INFORMATION SHOWN:
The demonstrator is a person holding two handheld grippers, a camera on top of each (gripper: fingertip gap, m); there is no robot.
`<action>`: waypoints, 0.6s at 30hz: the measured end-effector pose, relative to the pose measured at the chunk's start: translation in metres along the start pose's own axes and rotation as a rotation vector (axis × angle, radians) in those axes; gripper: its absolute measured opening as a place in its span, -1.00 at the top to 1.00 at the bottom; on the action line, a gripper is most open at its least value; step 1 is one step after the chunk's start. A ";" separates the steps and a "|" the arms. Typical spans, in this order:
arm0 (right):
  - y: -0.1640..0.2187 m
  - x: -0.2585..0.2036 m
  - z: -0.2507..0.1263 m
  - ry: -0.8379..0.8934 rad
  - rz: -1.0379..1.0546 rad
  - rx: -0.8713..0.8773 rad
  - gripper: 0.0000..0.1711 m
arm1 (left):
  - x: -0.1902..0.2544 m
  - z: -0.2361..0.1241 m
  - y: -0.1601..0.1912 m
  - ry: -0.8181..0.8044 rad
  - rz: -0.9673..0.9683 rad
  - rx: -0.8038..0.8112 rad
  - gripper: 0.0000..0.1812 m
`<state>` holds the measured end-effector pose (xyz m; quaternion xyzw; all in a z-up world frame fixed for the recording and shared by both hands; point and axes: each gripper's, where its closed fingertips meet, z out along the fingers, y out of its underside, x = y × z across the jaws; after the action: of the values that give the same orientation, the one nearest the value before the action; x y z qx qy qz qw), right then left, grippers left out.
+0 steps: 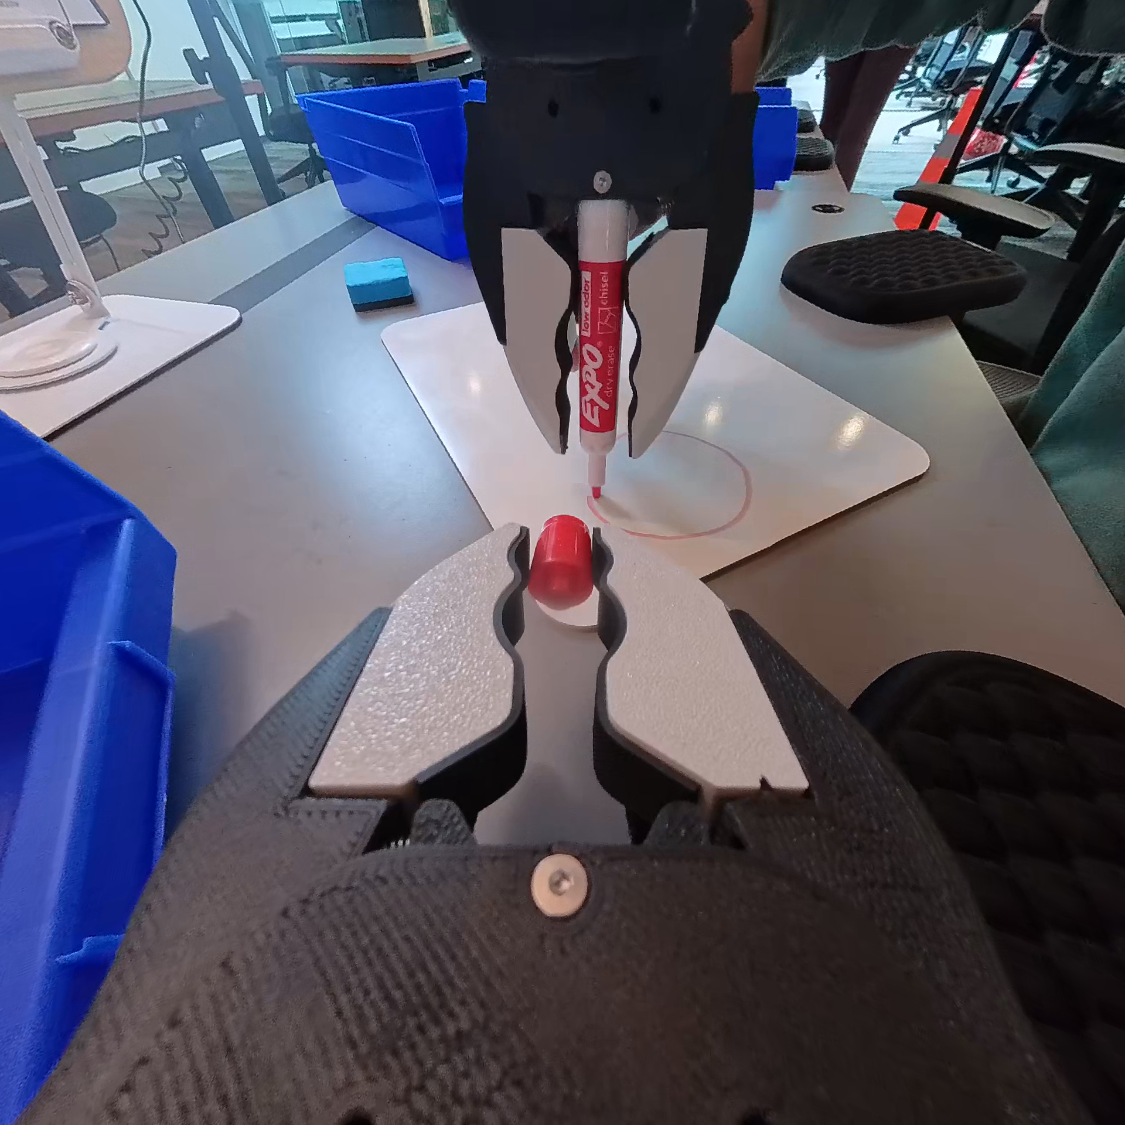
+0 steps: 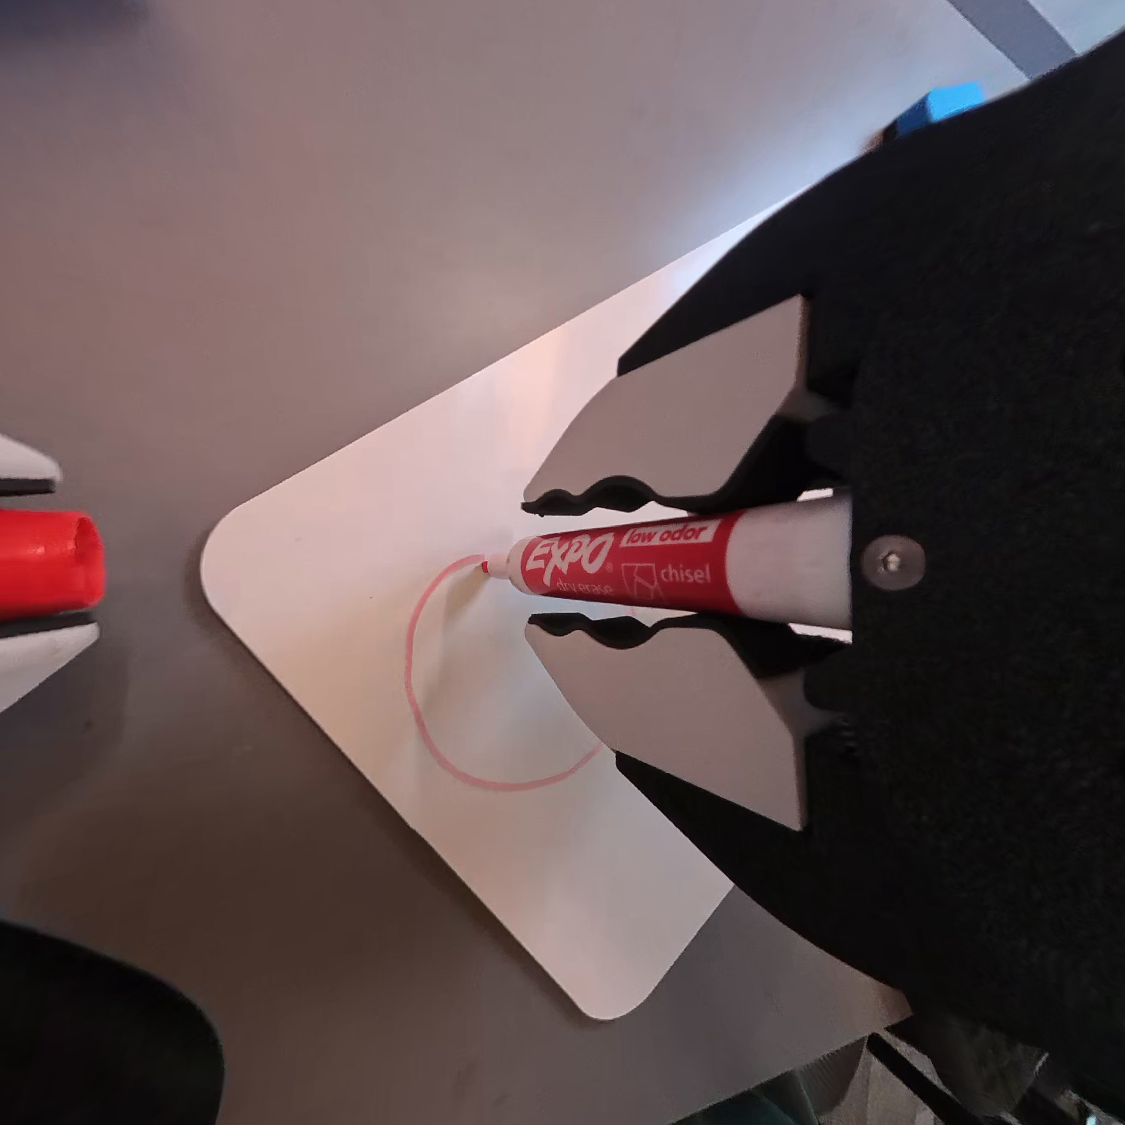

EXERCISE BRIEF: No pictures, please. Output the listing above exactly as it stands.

EXERCISE SOLUTION:
The demonstrator is a person holding two handheld grippers, a camera on top of each (gripper: fingertip gap, m); there is no robot.
`<action>`: waypoints, 0.6s at 30hz: the measured end-effector pose, relative to the pose measured at the chunk's start: translation in metres along the start pose's own axes and rotation as a rotation vector (axis × angle, radians) in those axes; gripper: its absolute measured opening as a place in its span, -1.00 at the top to 1.00 at the bottom; on the action line, a gripper is most open at its least value; step 1 is one step after the chunk's start. A ";" separates the steps and a "|" the arms. Typical spans, in this order:
arm0 (right):
  - y: -0.1640..0.2187 m
  - x: -0.2585..0.2036 m
  - z: -0.2507..0.1263 m
  - ry: -0.8379..0.8934 rad
  - rz: -1.0379..1.0546 rad
  - rx: -0.8713..0.8773 rad
  - gripper: 0.0000..0.1711 m
arm1 (left):
  - x: -0.1902..0.2544 m
  - z: -0.2361..0.1241 m
  - y: -0.1601..0.1912 m
  - ry: -0.8181..0.8044 rad
  - rz: -0.9673..0.9683 rad
  - rx: -0.8038..0.8112 rad
  - gripper: 0.0000..0.1812 m
`<state>` holds the measured end-effector pose (xyz m; quaternion xyzw; all in a z-up world frame fixed for the recording and shared by both hands; point and axes: each gripper's, where its closed fingertips meet, z out along the fingers, y out of its underside, x = y × z across the jaws; after the action: of the values that give the same orientation, the one nearest the value before the action; x y z qx qy qz qw), right then left, grippers left out.
+0 steps: 
+0 steps: 

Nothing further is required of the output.